Bedah Berita – Berita Terkini dan Terpercaya Indonesia – 07 Mei 2026 | Jaylen Brown kembali muncul di platform Twitch pada Rabu, 6 Mei 2026, untuk menegaskan rasa cintanya pada Boston Celtics. Ia menyatakan, “Jika saya boleh memilih, saya ingin bermain di Boston selama sepuluh tahun ke depan,” sambil menegaskan bahwa hubungannya dengan Presiden Operasi Bola Basket, Brad Stevens, tetap kuat. Pernyataan ini muncul setelah beredar spekulasi mengenai frustrasi Brown terhadap organisasi.
Rumor tersebut awalnya dipicu oleh mantan bintang NBA Tracy McGrady yang dalam sebuah podcast menyebut adanya tanda‑tanda ketegangan antara Brown dan tim. McGrady berpendapat bahwa “kekecewaan Brown terletak dalam organisasi dan hal‑hal lain yang belum kami ketahui,” menambah kegelisahan para penggemar Celtics menjelang offseason.
Brad Stevens menanggapi secara publik pada konferensi pers akhir tahun di Auerbach Center, menyatakan bahwa pembicaraan singkat dengan Brown pada hari Senin bersifat positif dan tidak ada keluhan yang disampaikan. “Saya memiliki pintu terbuka bagi siapa saja yang ingin berbicara tentang tim,” kata Stevens, menegaskan dukungan penuh kepada pemain bintang tersebut.
Selain membahas hubungan internal, Brown juga mengungkapkan pengalaman pribadi terkait denda $50.000 yang diberikan NBA karena mengkritik agenda wasit. Ia juga menuding Joel Embiid melakukan flopping berlebihan pada seri pertama melawan Philadelphia 76ers, yang kemudian menambah tekanan media terhadapnya.
Meskipun musim 2025-26 berakhir dengan kekalahan di babak pertama playoff, Brown menyatakan bahwa itu merupakan musim favoritnya sejauh ini. Ia menyoroti pertumbuhan roster, kepulihan Jayson Tatum dari cedera Achilles, serta semangat tim yang terus berjuang meski hasil akhir tidak memuaskan.
Sementara itu, analis NBA mengidentifikasi kebutuhan mendesak Celtics untuk memperkuat backcourt.
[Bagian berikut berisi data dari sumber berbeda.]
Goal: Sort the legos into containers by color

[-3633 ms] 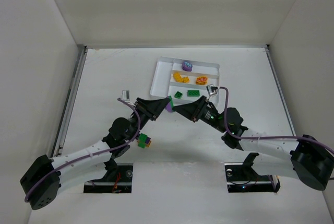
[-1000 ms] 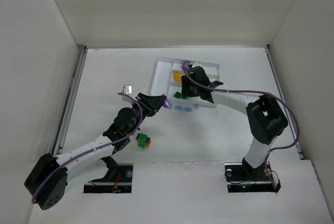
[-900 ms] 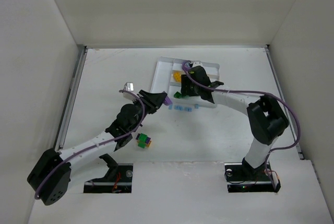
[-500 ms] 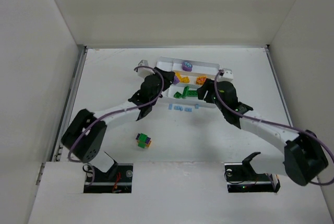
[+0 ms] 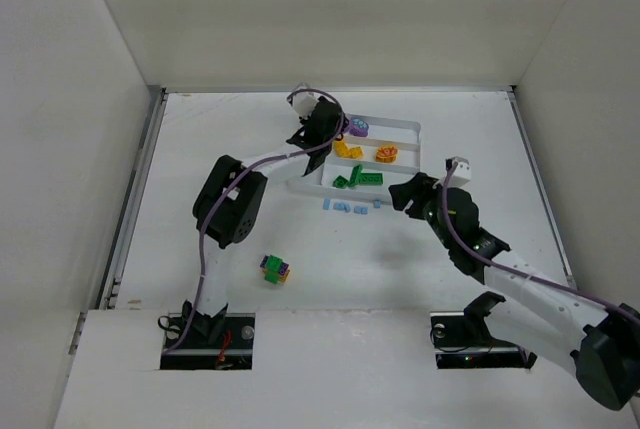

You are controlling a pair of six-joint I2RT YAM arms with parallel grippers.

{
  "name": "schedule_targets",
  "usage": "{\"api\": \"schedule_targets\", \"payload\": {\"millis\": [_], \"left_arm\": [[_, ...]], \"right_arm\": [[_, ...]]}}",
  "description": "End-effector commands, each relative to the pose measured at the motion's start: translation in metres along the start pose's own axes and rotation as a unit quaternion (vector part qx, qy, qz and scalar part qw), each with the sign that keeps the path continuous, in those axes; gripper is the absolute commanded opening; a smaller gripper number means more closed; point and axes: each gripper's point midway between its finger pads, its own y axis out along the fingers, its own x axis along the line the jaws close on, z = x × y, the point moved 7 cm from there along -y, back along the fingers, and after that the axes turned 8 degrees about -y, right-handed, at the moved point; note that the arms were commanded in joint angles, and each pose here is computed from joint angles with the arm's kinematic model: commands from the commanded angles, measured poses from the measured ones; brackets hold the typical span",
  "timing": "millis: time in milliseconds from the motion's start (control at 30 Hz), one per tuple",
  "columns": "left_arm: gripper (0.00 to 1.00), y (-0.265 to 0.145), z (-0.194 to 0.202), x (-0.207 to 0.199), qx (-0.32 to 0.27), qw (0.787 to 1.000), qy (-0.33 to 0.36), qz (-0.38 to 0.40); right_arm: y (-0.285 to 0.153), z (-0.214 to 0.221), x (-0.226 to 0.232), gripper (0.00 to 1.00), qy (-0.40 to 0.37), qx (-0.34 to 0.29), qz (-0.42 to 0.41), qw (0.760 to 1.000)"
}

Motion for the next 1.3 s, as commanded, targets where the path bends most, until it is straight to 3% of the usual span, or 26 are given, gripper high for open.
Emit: {"api": "schedule_targets", "payload": {"millis": [0,633,1267], "left_arm": [[0.22,0.009,-0.014,-0.026,-0.034,0.999,0.034,0.008],[0.28,0.042,0.005,-0.017,-0.076,0.986,0.145,-0.036],[0.32,0.058,0.011,-0.015,-0.077,0.982,0.167,-0.040]], "right_arm": [[-0.008,-0.011,0.012,0.66,0.021,-0.030,-0.031,0.999],[-0.042,-0.034,0.027,0.67,0.043,-0.068,-0.106,0.991],[-0.045,-0.034,0.034,0.68,0.046,-0.066,-0.127,0.989]]}}
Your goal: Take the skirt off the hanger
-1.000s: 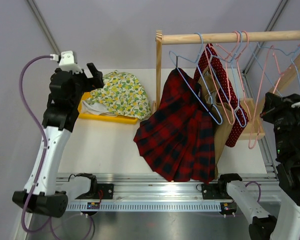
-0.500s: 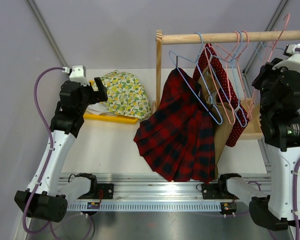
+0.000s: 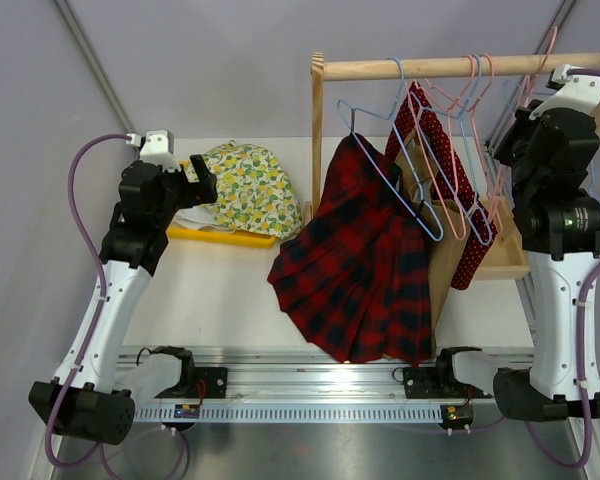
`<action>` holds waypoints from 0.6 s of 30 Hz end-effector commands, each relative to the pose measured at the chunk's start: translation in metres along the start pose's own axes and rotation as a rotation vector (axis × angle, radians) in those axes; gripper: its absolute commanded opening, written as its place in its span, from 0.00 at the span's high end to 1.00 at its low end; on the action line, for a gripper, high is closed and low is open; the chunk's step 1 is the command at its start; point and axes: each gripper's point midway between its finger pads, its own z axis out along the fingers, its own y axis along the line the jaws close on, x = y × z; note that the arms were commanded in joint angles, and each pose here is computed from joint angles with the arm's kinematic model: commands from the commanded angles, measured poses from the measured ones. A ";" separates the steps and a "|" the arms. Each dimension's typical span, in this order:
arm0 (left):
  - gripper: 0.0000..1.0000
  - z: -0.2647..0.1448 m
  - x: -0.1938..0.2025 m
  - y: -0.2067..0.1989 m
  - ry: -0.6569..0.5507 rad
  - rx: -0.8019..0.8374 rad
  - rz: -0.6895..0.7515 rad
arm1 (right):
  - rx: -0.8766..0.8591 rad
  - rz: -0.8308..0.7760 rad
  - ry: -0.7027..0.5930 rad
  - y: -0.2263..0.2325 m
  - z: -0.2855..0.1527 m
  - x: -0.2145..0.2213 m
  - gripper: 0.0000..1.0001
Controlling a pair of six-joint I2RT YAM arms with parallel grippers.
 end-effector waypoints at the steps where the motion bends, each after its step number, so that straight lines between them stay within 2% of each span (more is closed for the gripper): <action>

Dengan Jaylen Brown, Jayson Tatum, dan Derrick White menempati sebagian besar ruang gaji, opsi yang dibicarakan meliputi Anfernee Simons atau Grant Sexton, guard berusia 27 tahun yang mencatat rata‑rata 15,4 poin per pertandingan dan tembakan tiga‑angka 40,1% pada musim 2023-24. Kedatangan pemain cepat seperti Sexton diyakini dapat menambah kecepatan pada lini pertama dan memberi tekanan defensif tambahan.
Dari sisi keuangan, keberadaan Nikola Vucevic dengan kontrak potensial menjadi faktor pembatas fleksibilitas cap. Jika Vucevic tidak memperpanjang, Celtics dapat menciptakan ruang sekitar $18,1 juta dengan menolak opsi pada Dalano Banton dan Max Shulga, memungkinkan mereka mendekati ambang batas pajak mewah.
Pelatih kepala Joe Mazzulla diperkirakan akan tetap memimpin tim, sementara manajemen berusaha menyeimbangkan antara mempertahankan inti pemain dan menambahkan unsur kecepatan serta tembakan luar. Keputusan offseason ini akan menentukan apakah Celtics kembali menjadi kontestan utama juara NBA pada musim berikutnya.
Kesimpulannya, meski Jaylen Brown menepis rumor frustrasi dan menegaskan loyalitasnya kepada Boston, Celtics harus segera menyelesaikan puzzle roster. Perbaikan pada posisi guard, pengelolaan ruang gaji, serta pemeliharaan hubungan harmonis antara pemain dan manajemen menjadi kunci utama untuk mengembalikan kejayaan tim di masa depan.